He grasped the blood-sodden blanket that covered her corpse and lifted it from her head. Her face was as delicate as he remembered. Still young. Still smooth and unblemished. Her pallor, however, which once resembled that of snow, had changed into a bloodless mask. All rosiness was now drained from her cheeks, replaced by a horrible sort of bluish lividity.

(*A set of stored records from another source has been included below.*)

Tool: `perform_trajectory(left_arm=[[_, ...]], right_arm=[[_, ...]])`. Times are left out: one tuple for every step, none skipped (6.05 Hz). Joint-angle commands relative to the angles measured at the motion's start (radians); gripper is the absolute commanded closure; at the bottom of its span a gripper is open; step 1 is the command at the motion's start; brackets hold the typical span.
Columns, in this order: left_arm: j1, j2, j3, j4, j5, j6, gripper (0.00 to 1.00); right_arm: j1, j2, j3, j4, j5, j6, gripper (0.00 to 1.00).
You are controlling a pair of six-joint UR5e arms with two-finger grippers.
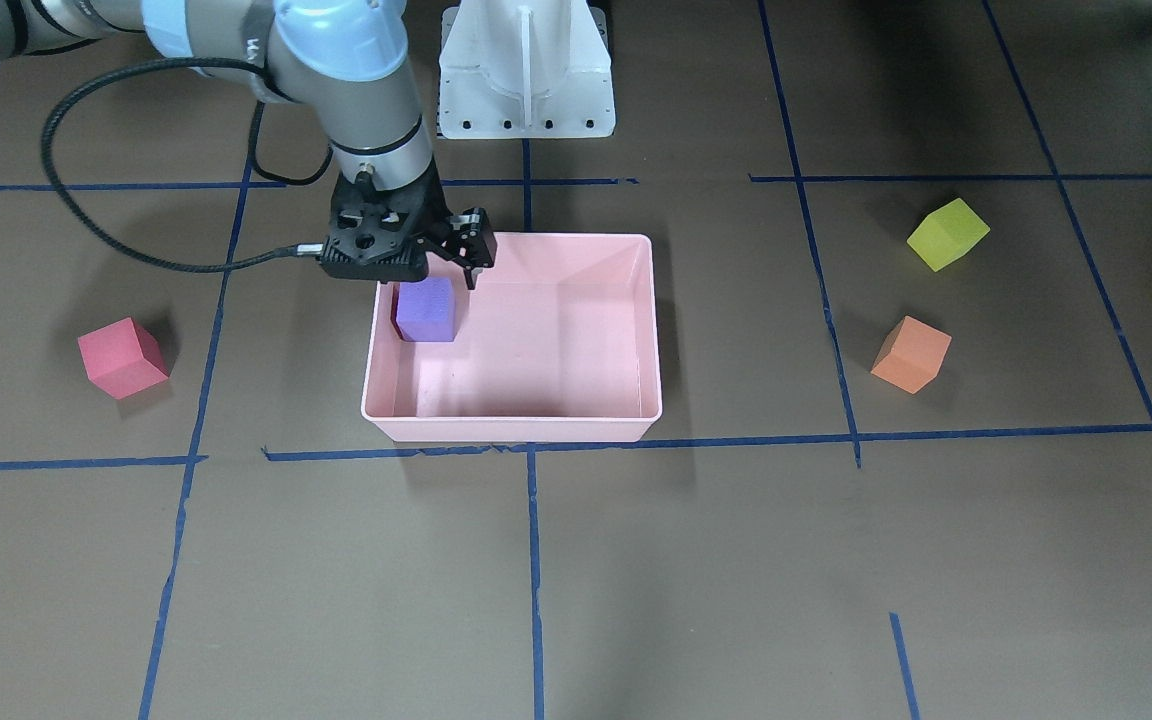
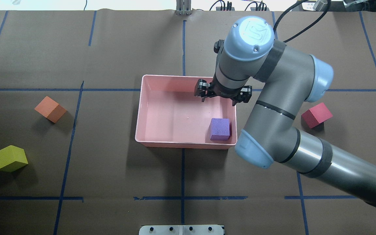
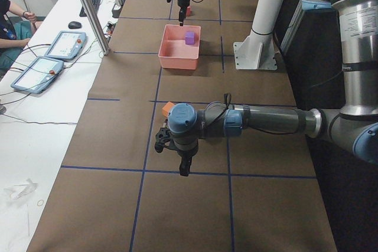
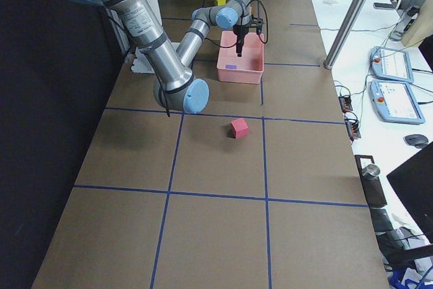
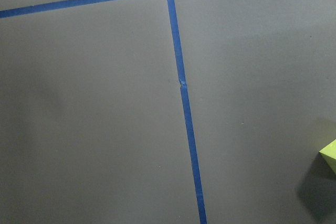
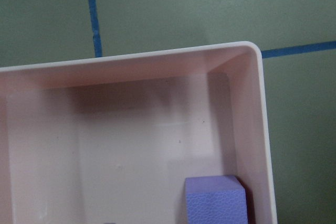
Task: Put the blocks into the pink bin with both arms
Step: 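Carry the purple cube into the pink bin and release it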
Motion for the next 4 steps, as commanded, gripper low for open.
perform_trajectory(left_arm=[[0.013, -0.018, -0.013, -0.003, 0.005, 0.002, 0.0], [0.019, -0.132, 0.01, -0.065, 0.009, -0.006, 0.0], [0.025, -0.173, 0.013, -0.103, -0.001, -0.011, 0.0], [0.055, -0.202, 0.007, -0.123, -0.001, -0.079, 0.0]], right_arm=[[0.094, -0.05, 0.0, 0.006, 0.055, -0.203, 0.0], [0.172, -0.093, 0.004, 0.006, 0.133, -0.318, 0.0], [0.232, -0.161, 0.026, 0.006, 0.157, -0.457, 0.0], [0.304, -0.235, 0.031, 0.007, 0.2, -0.61, 0.0]])
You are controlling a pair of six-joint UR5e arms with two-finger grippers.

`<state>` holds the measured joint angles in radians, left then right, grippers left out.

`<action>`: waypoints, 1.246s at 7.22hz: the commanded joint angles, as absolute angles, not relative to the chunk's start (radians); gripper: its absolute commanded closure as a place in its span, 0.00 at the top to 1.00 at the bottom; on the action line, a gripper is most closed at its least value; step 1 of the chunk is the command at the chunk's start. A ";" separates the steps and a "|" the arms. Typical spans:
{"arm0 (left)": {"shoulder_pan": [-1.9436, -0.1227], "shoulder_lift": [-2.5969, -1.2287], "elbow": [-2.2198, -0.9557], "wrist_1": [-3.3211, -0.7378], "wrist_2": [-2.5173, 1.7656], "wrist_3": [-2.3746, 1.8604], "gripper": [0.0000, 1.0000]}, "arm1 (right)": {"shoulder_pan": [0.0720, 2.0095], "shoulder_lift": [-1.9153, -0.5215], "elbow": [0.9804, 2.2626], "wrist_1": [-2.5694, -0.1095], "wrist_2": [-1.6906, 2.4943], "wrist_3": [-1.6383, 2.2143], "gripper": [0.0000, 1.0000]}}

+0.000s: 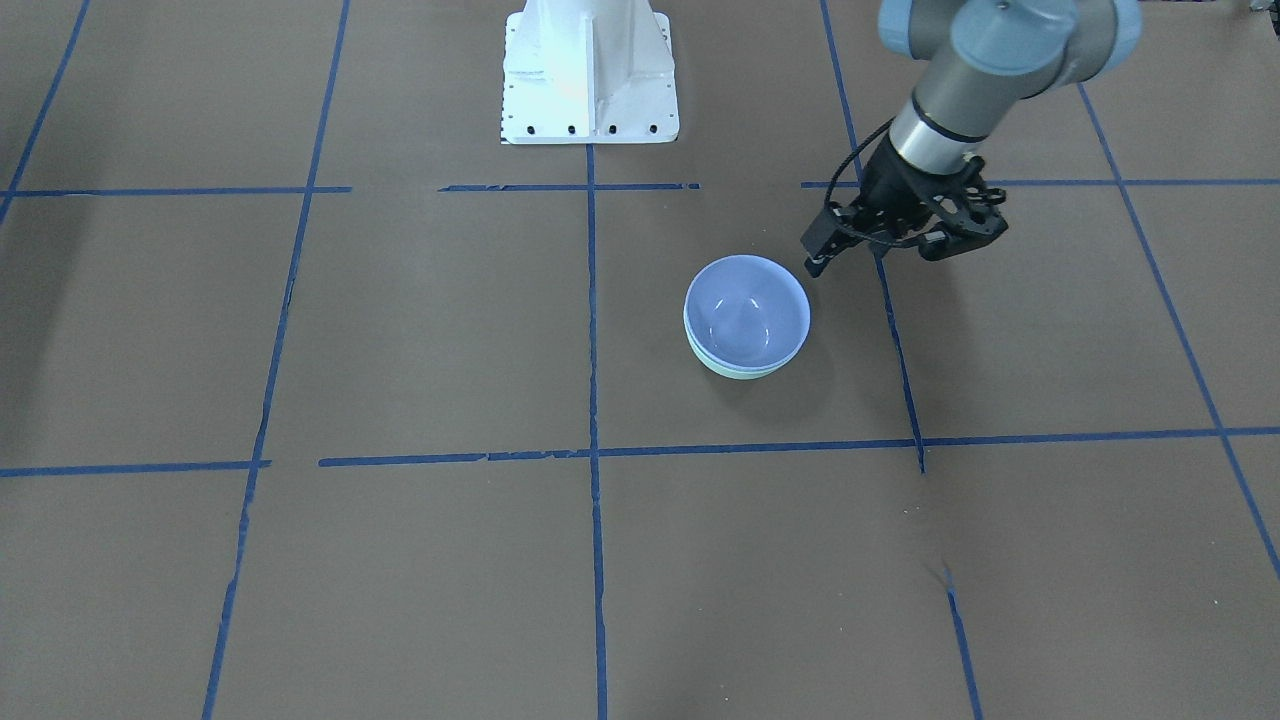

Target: Stack blue bowl on green bowl

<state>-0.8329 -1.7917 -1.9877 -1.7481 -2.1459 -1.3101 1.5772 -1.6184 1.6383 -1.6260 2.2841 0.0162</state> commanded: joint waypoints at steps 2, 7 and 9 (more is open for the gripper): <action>-1.203 -1.503 -1.967 -1.734 -2.264 -0.526 1.00 | 1.577 -1.618 1.638 -1.626 2.284 0.015 1.00; -1.598 -1.362 -1.821 -1.629 -2.264 0.149 1.00 | 1.578 -1.618 1.638 -1.626 2.284 0.017 1.00; -1.603 -1.353 -1.807 -1.594 -2.339 0.152 1.00 | 1.577 -1.618 1.638 -1.626 2.284 0.015 1.00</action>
<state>-1.5950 -1.3585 -1.8194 -1.6141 -2.2870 0.1427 1.5776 -1.6183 1.6383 -1.6260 2.2841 0.0166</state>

A dent glistened at the top of her head. On closer inspection, Johannes saw that it went deeper than a dent. It was bottomless. It was a cavern. He heard a gasp leave his lips. The pickaxe had pierced past her silky raven hair, had tunneled through her skull and its contents, and had not reappeared elsewhere. The weapon now rested inches from her corpse, its iron business-end stained crimson and ornamented with a scramble of hair, bone and pale pulp. Johannes felt a rising nausea. He battled to force it down.
"That pick belongs to none of us," Petir said. "We each had ours. The murderer brought it explicitly for one purpose."
Johannes glanced solemnly into his daughter's half-lidded blue eyes, which had lost any trace of their former brilliance. He could stand no more. He swept the blanket back over Snow-white's head before he climbed to his feet. The dwarves must have seen him sway, tottering onto his heels and threatening to plunge backwards, for they hastened over with a stool. They helped guide him down hard onto it.
Johannes scarcely noticed this. He felt the cold clamminess along his brow, the convulsion of his guts, the slack in his spine. But his mind was otherwise somewhere else, and it took several minutes before he made his way back to this room, lit only by a central hearth, where seven dwarves contemplated him with equal measures of pity and contempt.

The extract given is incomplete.